A Theory About PC Gaming

Posted: 02.04.08

Your brain on games

A simple proposition: most modern PC gaming requires deeper thought and higher analytical skills than console gaming, and therefore is better for the human brain.

Pretty obviously, this is a theory of mine made without scientific research but I'm willing to wager there is a neuroscientist out there who would agree with me. I look to two major components to back up this theory: game play complexity and system complexity.

Game play complexity

The most obvious difference between PC Gaming and Console Gaming is the number of control combinations that are possible in PC gaming — essentially every key on a keyboard in many PC games can be "bound" to specific game actions. Console controllers are much more limited.

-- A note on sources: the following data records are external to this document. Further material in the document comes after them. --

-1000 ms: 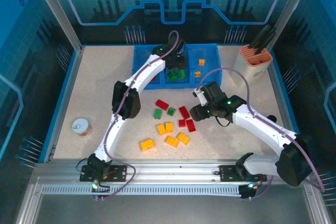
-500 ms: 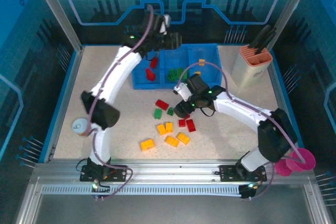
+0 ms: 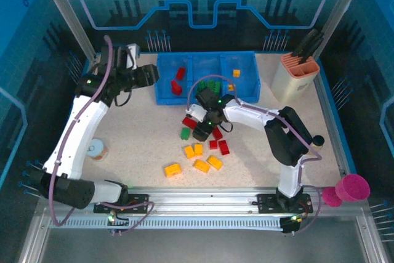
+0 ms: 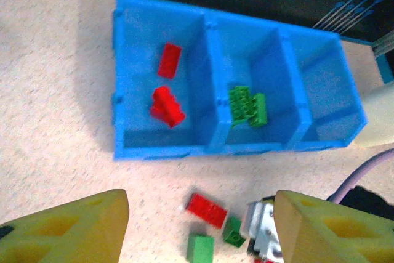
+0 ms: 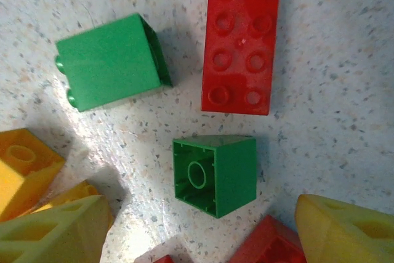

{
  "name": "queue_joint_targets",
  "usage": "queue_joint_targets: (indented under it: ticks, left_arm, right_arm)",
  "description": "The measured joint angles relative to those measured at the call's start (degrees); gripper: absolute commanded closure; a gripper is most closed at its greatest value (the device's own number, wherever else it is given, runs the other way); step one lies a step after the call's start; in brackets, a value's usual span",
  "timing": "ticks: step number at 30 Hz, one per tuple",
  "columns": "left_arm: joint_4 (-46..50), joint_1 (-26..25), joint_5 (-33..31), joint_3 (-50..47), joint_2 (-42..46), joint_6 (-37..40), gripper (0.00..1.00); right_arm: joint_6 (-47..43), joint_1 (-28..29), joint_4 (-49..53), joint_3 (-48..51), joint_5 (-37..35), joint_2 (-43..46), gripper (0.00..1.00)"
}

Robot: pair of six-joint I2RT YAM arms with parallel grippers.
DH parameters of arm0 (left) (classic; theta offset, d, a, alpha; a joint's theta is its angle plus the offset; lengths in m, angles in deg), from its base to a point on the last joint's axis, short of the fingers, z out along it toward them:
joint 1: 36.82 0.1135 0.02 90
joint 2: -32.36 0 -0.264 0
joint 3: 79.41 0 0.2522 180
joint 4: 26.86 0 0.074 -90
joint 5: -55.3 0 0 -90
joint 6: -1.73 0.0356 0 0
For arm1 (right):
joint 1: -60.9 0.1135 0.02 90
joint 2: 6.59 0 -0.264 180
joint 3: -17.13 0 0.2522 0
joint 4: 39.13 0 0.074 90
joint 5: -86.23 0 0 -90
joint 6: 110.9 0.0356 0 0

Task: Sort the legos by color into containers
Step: Pick up the lego from the center of the table.

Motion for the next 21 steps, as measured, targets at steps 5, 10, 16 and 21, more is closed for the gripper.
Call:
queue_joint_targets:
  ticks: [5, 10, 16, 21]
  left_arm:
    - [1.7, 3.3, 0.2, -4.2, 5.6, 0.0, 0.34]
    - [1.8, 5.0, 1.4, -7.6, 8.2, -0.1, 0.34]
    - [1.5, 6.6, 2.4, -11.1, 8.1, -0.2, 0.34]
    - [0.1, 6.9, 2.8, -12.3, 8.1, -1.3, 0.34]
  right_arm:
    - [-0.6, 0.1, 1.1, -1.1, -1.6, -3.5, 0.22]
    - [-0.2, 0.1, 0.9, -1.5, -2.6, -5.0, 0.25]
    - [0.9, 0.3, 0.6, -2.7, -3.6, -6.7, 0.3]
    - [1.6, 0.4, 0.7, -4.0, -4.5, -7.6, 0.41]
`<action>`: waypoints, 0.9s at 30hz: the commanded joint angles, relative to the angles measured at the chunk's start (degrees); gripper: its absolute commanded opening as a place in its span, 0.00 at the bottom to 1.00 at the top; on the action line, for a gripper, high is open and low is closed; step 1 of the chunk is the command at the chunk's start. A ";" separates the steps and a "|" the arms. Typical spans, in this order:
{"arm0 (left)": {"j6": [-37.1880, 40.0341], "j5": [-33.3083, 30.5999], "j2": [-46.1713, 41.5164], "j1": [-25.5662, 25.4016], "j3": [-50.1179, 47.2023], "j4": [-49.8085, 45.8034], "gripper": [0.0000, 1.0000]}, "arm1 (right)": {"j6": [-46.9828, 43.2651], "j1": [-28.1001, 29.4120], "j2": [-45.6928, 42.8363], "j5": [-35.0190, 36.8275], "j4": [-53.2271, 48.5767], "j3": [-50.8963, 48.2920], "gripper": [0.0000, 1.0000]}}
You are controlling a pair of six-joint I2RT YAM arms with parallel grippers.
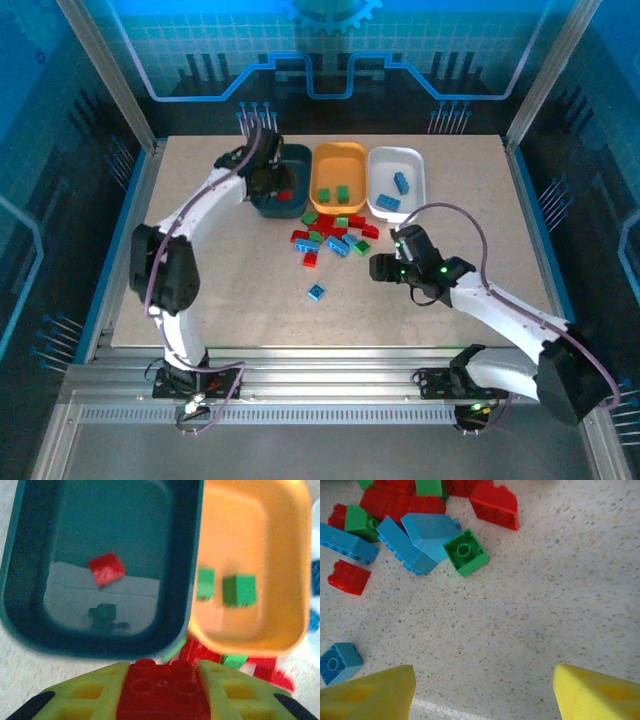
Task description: Sort the legos into containers by color
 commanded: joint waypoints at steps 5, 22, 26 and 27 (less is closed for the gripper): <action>0.37 4.19 17.87 3.71 18.48 -10.59 0.34 | 0.73 1.69 5.15 -0.46 4.72 -0.39 0.75; -5.83 11.89 6.23 4.21 9.36 -1.47 0.99 | -10.36 19.45 21.82 -1.26 7.05 11.10 0.76; -13.88 15.36 -11.54 4.21 -22.25 18.91 0.99 | -12.13 21.70 30.39 -1.44 4.38 17.94 0.74; -16.31 15.65 -15.55 4.21 -29.23 22.94 0.99 | -12.28 21.92 31.98 -1.12 3.91 19.10 0.73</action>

The artificial intelligence of NPCs (non player characters) is another component which can make a PC game more complex. PCs are upgraded more than consoles and committed gamers tend to upgrade their systems more often. As a result, the processing power of a PC on average has been much higher than game consoles, which accomodates more complex AI. The result is more challenging game play.

Graphical complexity also adds to the human processing requirement and the need for more thought. As mentioned earlier, gamers tend to have newer PCs with advanced features. While the most recent HD console generation allows for 1920 x 1080 resolution; gaming PCs meet that and raise the ante in terms of the number of pixels that can be displayed onscreen, coupled with memory for the storage of objects, and textures, and the processing power to place them. Because of this factor, game designers have more latitude to create finer detailed visual cues and clues — pushing the human brain to think more when experiencing them.

Resource management and a number of other factors could also be used as examples but this depends on the specific type of game being played.

Software and system complexity

PC gaming, with its higher use of user generated content requires the player to be familiar with the file structure of the software being used. How do I install the mod? Where to I put the map files? How do I make a mod or map? These mods can create system and software conflicts which the user must research and solve. Which file do I delete to make it work again? Etc.

Software tweaking is another factor which increases the complexity in PC gaming. Even first person shooters, dismissed by some as "brainless twitch games" push the user to think about how to improve their experience. A plethora of configuration factors in many PC games allow the user to change their config files so that the field of view (FOV) is different, RAM usage more efficient, etc. — even more so in multiplayer modes where users tweak their config files to stabilize their server ping, data rates, frames per second, and other factors.

Hardware customization is another important element which comes into play. PC gamers often install their own components; attempt to mitigate system heat in a number of ways, and "tweak" a number of other settings in their systems, all of which requires them to become more knowledgeable about the workings of a computer and what to do when something goes wrong.


Though playing video games is mainly done for fun, and the benefit of a console is system stability and a common user experience — it is precisely these factors that limit the thought required to play the games and run the system. Add the higher complexity of the PC game play experience and wider creative latitude for user generated content, and people may want to think twice about where to spend their gaming dollars for themselves or their children.